What you need to do -> Exactly the lines from the one containing "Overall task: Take" through the end of the data below are to be reproduced, and nothing besides them.

.....

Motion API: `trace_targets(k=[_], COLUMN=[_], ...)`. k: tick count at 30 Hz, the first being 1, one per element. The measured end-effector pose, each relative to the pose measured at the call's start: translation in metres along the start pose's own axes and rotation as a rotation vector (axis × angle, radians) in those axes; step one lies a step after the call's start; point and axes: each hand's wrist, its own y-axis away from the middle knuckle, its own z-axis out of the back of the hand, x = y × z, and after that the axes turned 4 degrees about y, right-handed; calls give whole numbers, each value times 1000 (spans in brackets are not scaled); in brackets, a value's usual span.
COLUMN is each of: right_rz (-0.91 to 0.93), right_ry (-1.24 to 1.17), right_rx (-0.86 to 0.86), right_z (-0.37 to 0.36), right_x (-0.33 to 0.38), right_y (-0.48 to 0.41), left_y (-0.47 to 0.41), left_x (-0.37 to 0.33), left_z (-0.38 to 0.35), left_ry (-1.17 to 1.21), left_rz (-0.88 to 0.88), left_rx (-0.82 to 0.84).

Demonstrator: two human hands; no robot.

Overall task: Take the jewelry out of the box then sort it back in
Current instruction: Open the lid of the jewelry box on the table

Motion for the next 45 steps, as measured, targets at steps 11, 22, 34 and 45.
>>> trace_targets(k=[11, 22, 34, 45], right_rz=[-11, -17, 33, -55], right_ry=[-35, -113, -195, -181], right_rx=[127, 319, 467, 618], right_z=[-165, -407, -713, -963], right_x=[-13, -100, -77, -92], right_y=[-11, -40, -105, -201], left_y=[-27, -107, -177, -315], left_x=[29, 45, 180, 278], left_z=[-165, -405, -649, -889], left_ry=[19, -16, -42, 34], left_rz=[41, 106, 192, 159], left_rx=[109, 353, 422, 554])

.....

Response to this task ->
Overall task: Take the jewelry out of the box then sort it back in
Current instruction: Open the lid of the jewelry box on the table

Motion for the next 45 steps, as measured, targets at steps 11, 22, 34 and 45.
>>> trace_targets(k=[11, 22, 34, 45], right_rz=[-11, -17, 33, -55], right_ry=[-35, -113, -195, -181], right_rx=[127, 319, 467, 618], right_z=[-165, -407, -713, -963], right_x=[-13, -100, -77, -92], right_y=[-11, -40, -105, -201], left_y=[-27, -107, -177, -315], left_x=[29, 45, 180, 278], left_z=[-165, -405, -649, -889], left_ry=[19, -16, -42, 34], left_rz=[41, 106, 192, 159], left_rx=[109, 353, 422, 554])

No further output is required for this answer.